◆ EXERCISE AIM: Write out the listing from the line with "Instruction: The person" to the line with "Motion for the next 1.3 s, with", both lines included, exactly and nothing beyond. Leave pictures out.

◆ AVAILABLE DATA:

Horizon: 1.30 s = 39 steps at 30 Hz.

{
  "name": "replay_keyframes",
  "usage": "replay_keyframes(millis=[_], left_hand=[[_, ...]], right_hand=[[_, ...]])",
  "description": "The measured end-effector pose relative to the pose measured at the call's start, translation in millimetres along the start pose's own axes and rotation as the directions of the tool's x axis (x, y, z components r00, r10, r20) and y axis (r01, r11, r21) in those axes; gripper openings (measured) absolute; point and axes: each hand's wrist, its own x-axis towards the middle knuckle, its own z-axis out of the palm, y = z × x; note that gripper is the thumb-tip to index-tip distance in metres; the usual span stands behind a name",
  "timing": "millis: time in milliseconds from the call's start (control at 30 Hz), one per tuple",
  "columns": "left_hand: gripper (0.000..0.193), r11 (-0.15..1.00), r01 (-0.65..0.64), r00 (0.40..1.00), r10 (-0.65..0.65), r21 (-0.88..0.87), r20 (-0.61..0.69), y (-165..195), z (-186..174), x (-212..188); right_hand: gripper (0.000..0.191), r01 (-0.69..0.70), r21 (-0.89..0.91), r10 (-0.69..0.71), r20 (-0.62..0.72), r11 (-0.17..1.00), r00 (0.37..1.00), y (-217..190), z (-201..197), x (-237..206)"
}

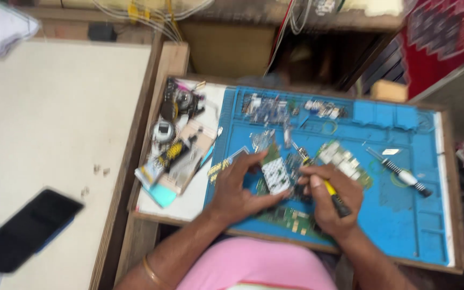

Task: The person sits at a repair bench and uses a yellow-handled screwdriver to unscrew and pry components from several phone motherboards, working on one board at a time on a blue silicone mat, then moves to a larger main board and continues unscrewing and lifting parts from it.

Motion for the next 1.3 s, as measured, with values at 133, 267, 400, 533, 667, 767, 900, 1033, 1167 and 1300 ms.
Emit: replay_keyframes(millis=[133, 267, 400, 533, 667, 767, 900, 1033, 1167, 1300], left_hand=[[0.083, 0.994, -0.104, 0.995, 0.104, -0.021, 0.006, 17, 2, 7], [0.087, 0.982, -0.166, 0.986, 0.162, 0.09, 0.046, 32, 4, -1], [0.091, 0.952, -0.194, 0.98, 0.179, 0.238, 0.085, 44, -17, -8], [0.064, 0.835, 0.107, 0.99, -0.142, 0.539, 0.024, 55, -91, 1], [0.044, 0.415, 0.17, 0.931, -0.366, 0.894, -0.007, 74, -207, 4], [0.045, -0.038, 0.242, 0.732, -0.649, 0.97, -0.208, 94, -275, -19], [0.053, -0.32, 0.312, 0.467, -0.768, 0.895, -0.438, 107, -323, -50], [0.049, -0.292, 0.398, 0.309, -0.85, 0.87, -0.427, 99, -348, -59], [0.037, -0.159, 0.483, 0.349, -0.867, 0.861, -0.356, 94, -356, -66], [0.032, -0.116, 0.47, 0.406, -0.852, 0.875, -0.331, 94, -354, -70]], right_hand=[[0.019, -0.061, 0.021, 0.058, 0.123, 0.998, 0.991, -1, -2, 5], [0.018, -0.259, 0.125, 0.226, 0.229, 0.958, 0.947, 4, -4, -2], [0.018, -0.279, 0.131, 0.243, 0.238, 0.951, 0.94, 8, -19, -8], [0.018, -0.237, 0.025, 0.23, 0.168, 0.971, 0.959, 15, -48, -16], [0.015, -0.224, -0.059, 0.229, 0.092, 0.973, 0.969, 29, -75, -28], [0.016, -0.209, -0.058, 0.211, 0.033, 0.976, 0.977, 35, -83, -38], [0.019, -0.222, -0.076, 0.226, 0.044, 0.972, 0.973, 33, -75, -40], [0.019, -0.179, -0.066, 0.182, 0.039, 0.982, 0.983, 23, -63, -39], [0.019, -0.194, -0.07, 0.197, 0.039, 0.979, 0.98, 22, -61, -42], [0.02, -0.185, -0.117, 0.193, 0.065, 0.976, 0.979, 27, -62, -44]])
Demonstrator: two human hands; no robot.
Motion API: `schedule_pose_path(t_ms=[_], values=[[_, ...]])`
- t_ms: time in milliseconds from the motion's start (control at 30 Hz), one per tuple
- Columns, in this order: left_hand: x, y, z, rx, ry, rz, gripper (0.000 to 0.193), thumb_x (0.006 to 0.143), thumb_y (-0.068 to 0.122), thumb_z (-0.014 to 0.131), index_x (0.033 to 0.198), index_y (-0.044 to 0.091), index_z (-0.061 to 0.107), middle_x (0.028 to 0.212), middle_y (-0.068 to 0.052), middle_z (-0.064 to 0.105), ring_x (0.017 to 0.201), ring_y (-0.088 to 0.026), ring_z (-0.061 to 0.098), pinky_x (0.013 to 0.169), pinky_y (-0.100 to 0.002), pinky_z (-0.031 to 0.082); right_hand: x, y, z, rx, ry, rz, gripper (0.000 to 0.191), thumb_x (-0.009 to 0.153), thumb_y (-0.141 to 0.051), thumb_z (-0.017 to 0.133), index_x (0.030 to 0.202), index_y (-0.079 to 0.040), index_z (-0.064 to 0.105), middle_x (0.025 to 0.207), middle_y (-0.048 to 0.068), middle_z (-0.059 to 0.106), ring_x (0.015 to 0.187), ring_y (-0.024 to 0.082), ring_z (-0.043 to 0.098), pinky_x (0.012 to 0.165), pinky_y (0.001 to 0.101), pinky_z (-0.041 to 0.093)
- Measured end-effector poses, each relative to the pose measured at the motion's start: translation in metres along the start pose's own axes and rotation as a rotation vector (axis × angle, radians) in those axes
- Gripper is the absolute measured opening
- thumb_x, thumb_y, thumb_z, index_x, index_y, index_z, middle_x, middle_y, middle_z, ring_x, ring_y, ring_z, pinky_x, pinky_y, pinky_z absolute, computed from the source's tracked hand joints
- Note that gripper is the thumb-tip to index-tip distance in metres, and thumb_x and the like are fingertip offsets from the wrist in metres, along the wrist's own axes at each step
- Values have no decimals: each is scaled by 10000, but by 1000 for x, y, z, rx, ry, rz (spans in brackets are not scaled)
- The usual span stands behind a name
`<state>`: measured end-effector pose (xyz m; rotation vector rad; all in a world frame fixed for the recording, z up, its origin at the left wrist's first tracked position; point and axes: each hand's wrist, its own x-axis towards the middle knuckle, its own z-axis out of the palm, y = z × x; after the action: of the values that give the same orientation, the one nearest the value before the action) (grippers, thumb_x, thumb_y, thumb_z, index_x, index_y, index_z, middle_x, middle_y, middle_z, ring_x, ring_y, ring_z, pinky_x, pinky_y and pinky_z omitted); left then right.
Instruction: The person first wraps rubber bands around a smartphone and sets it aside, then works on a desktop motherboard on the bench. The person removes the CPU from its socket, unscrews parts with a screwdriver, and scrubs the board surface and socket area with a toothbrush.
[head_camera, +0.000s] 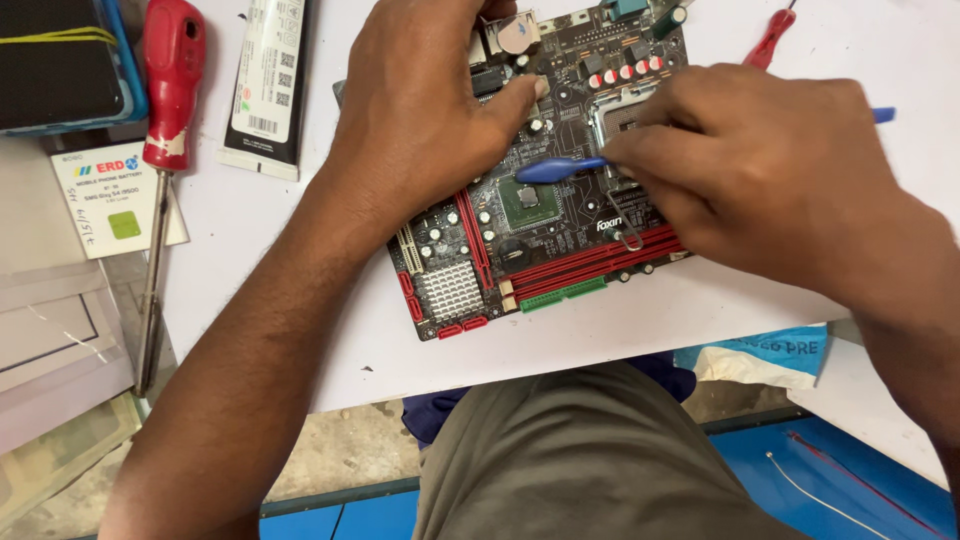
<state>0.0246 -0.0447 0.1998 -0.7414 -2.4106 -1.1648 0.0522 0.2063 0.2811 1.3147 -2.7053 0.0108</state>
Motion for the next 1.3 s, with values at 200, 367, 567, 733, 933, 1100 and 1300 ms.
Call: schedule_pose_path(t_ms=[200, 367, 567, 733, 933, 1100, 1300], values=[[2, -1, 1, 4, -22, 3, 487, 825, 218, 935, 1132, 32, 606, 1038, -122, 673, 935, -317, 673, 811, -464, 519, -13, 2, -5, -15, -31, 22, 224, 832, -120, 773, 1049, -170, 793, 905, 11, 700, 749, 203, 686, 492, 340, 456], [5, 0, -3, 20, -107, -77, 565, 737, 290, 992, 1078, 34, 622, 986, -122, 670, 875, -306, 670, 759, -469, 512, -17, -2, -10, 135, 70, 45, 302, 803, 14, 735, 1098, -51, 733, 974, 108, 701, 795, 270, 689, 553, 366, 503], [2, 2, 0, 0, -18, 52, 588, 733, 293, 1004, 1101, 37, 623, 1025, -126, 668, 929, -308, 671, 798, -460, 525, -49, -9, 4, 501, 135, 335, 161, 927, 114, 690, 1060, 53, 623, 1044, 175, 669, 788, 201, 667, 653, 314, 531], [-1, 3, 3, 46, -4, -60, 580, 757, 298, 1014, 1113, 30, 642, 1028, -125, 686, 946, -318, 677, 809, -465, 526, -40, -26, -14, 1207, 195, 644, 133, 1032, 66, 529, 1132, 11, 598, 1148, 122, 666, 882, 129, 653, 730, 259, 567], [-3, 0, 7, 45, 28, -85, 556, 813, 292, 992, 1162, 36, 643, 1038, -131, 682, 949, -296, 678, 811, -466, 526, -32, -43, -31, 1452, 151, 750, 328, 950, 40, 536, 1274, 74, 575, 1175, 196, 663, 988, 225, 697, 725, 347, 634], [-4, -1, 7, 65, 30, -79, 559, 806, 302, 990, 1156, 42, 640, 1024, -124, 677, 940, -301, 665, 807, -471, 513, -67, -46, 1, 1383, 309, 589, 450, 943, -149, 681, 1306, 65, 523, 1167, 178, 633, 966, 231, 697, 770, 361, 649], [-5, -1, 7, 66, 27, -71, 559, 811, 296, 987, 1165, 47, 633, 1024, -125, 673, 954, -316, 649, 824, -484, 492, -75, -65, 13, 1050, 303, 415, 407, 1101, -271, 519, 1350, 47, 570, 1182, 181, 660, 980, 217, 715, 800, 291, 608]])
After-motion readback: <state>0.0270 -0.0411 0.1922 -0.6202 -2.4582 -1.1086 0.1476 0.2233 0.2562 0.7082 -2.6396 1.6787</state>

◆ ANSWER SPACE:
Instruction: The person first wraps rubber bands around a smartphone and sets it aside, then works on a desktop motherboard on the bench. The person removes the CPU from its socket, unscrews parts with a screwdriver, and scrubs the board surface and socket area with a toothbrush.
[head_camera, +0.000s] 
<state>0.0246 -0.0447 0.1998 -0.7414 -2.4106 -1.1648 0.0522 0.2063 0.2811 1.3147 -2.7053 0.0108</state>
Motion for the next 1.3 s, with values at 200, 367, 567, 733, 933, 1100 and 1300 ms.

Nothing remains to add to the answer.